Ich is relatively easily treatable, if you do it right. Hippos are incredibly susceptible to ich, so not surprising that it was infected. Also, hippo will be constantly stressed in a 75 gallon tank (far too small) so unless you properly fallow the tank it will continue to get re-infected.
 
Even though the hippo is a tiny thing right now? It doesn't even swim at all, it stays in one side of the tank and that's all it does all day. Then it finds a crack on the rock and sleeps. Hmmm:/. I purchased some Kent garlic and nori. Going to try and boost its immune system.
 
The tangs developed ich. The ich spread to the clowns:/. It's so sad. They are all Being QT. How much of a chance do they all have of surviving.

My fears confirmed huh? Well, that is a shame, but hopefully it serves as a lesson. And hopefully you learned that you can trust the posters on this site too. I've honestly never had to deal with ich so I'll leave treatment recommendations to someone else who has, but I will say I doubt garlic will do anything. I think that is a bit of an old wives tale.
 
My fears confirmed huh? Well, that is a shame, but hopefully it serves as a lesson. And hopefully you learned that you can trust the posters on this site too. I've honestly never had to deal with ich so I'll leave treatment recommendations to someone else who has, but I will say I doubt garlic will do anything. I think that is a bit of an old wives tale.
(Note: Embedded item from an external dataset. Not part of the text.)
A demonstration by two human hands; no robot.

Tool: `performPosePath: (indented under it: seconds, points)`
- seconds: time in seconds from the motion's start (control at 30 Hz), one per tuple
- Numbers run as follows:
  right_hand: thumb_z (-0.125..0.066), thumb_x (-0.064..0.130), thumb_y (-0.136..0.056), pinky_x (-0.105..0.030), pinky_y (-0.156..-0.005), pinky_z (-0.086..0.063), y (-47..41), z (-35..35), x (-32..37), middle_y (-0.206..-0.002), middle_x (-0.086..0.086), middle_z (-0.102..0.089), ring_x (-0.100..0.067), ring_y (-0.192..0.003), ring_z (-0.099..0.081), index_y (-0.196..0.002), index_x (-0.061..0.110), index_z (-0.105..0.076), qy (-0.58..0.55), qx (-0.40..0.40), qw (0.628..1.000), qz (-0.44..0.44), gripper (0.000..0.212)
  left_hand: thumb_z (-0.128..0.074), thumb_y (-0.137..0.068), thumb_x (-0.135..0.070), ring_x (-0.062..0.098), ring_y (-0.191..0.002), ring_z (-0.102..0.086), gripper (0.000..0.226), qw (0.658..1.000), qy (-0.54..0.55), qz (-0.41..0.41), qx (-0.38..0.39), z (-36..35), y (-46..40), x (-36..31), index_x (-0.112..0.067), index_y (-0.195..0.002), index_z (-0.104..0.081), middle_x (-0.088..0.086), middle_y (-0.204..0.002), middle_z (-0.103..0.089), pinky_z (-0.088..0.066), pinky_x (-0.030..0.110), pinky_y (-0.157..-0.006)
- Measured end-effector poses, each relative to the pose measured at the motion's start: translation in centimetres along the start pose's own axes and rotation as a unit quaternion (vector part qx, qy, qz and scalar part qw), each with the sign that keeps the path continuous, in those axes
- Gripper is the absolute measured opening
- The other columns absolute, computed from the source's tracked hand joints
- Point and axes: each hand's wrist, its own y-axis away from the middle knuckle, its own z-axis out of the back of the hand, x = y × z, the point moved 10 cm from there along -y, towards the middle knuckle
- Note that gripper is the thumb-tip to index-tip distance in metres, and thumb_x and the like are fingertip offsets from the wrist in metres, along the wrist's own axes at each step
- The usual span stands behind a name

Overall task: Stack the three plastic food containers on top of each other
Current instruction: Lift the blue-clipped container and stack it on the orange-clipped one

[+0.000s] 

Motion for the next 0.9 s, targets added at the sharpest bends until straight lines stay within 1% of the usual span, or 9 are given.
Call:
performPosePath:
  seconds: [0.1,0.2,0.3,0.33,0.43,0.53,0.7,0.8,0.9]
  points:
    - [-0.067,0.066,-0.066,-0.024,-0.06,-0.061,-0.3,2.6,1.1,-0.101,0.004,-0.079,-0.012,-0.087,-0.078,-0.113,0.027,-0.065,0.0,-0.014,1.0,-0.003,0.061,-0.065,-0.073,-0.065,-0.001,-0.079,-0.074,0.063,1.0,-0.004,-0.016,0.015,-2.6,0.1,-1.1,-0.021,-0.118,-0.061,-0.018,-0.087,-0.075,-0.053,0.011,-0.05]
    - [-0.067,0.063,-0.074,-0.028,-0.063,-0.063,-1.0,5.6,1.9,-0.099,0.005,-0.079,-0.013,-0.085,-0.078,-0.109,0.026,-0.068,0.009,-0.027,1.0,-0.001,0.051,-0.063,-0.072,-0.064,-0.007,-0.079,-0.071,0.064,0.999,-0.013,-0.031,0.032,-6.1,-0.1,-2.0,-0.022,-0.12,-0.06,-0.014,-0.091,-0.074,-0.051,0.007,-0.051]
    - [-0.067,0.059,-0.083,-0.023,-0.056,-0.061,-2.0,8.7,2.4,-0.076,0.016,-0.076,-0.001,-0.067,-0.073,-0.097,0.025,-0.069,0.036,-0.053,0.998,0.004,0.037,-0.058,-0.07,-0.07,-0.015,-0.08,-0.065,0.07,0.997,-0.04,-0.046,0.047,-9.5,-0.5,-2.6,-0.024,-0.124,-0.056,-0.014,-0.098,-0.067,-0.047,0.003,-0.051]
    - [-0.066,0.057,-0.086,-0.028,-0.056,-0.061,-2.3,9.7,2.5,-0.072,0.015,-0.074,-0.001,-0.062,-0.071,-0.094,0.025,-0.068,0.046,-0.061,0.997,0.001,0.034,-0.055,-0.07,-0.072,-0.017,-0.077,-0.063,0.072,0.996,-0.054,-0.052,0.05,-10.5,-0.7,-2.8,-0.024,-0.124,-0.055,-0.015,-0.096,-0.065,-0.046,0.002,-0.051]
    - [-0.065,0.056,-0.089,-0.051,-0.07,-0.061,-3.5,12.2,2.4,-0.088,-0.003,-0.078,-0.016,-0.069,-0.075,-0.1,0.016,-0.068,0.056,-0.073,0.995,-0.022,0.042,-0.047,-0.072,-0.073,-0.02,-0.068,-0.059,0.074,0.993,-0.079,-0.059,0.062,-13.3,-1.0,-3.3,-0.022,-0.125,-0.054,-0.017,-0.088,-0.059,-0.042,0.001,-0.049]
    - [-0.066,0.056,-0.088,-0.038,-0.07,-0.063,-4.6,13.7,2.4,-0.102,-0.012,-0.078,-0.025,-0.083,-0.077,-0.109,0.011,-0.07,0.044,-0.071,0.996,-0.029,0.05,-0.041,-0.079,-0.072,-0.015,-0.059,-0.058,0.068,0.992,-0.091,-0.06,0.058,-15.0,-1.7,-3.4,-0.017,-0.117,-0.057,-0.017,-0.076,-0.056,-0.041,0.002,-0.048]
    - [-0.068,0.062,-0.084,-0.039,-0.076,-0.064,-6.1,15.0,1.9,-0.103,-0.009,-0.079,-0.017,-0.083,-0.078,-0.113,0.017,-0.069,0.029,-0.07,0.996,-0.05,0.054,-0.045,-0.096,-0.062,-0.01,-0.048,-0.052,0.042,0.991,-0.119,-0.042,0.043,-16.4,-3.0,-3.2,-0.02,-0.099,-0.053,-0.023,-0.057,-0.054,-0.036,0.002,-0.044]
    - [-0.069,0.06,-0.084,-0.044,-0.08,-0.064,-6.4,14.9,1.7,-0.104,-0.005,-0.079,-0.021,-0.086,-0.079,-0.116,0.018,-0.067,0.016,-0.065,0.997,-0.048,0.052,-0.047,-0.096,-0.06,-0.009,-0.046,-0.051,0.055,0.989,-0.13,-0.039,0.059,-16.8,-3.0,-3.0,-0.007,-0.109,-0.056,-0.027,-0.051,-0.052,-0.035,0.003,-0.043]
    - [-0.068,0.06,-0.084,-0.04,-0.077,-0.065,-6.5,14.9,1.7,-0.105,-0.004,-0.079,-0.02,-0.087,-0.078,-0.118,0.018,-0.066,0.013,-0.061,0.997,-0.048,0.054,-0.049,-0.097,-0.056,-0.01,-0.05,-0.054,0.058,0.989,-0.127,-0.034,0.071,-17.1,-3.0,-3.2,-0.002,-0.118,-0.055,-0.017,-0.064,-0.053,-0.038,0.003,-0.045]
Yes. It's not that I didn't trust you, I deffinantley take everything most people, if not all, leave post on here. I'm completely new to the saltwater world. I knew that when I got home from work, the clowns didn't have any visible ich. (White spots). The yellow had few, and the blue had less than this morning but still had a considerately amount.
 
The tangs developed ich. The ich spread to the clowns:/. It's so sad. They are all Being QT. How much of a chance do they all have of surviving.

When in quarantine, bring up cupramine levels or what ever you can find with a copper chloride base,(not copper sulphate, its harder with out lots of experience) or chloroquin quickly up to three times the recommended levels and they should be fine, Quarantining of fish is absolutely useless with out a good treatment "always" in that water!!!! You have 2 to 4 days till white spot is possibly getting ugly then 10 to 15 days till velvet finishes them off, hopefully not, that's just the worst case scenario. But let me say this quite strongly, they have the best chance of survival with the invertebrate killer (protists are invertebrates) called copper chloride!
Hope it works out, back in my day of treatments, all I had that actually worked was that pretty blue powder from the chemist and my secret ingredient from the super market to keep it in suspension.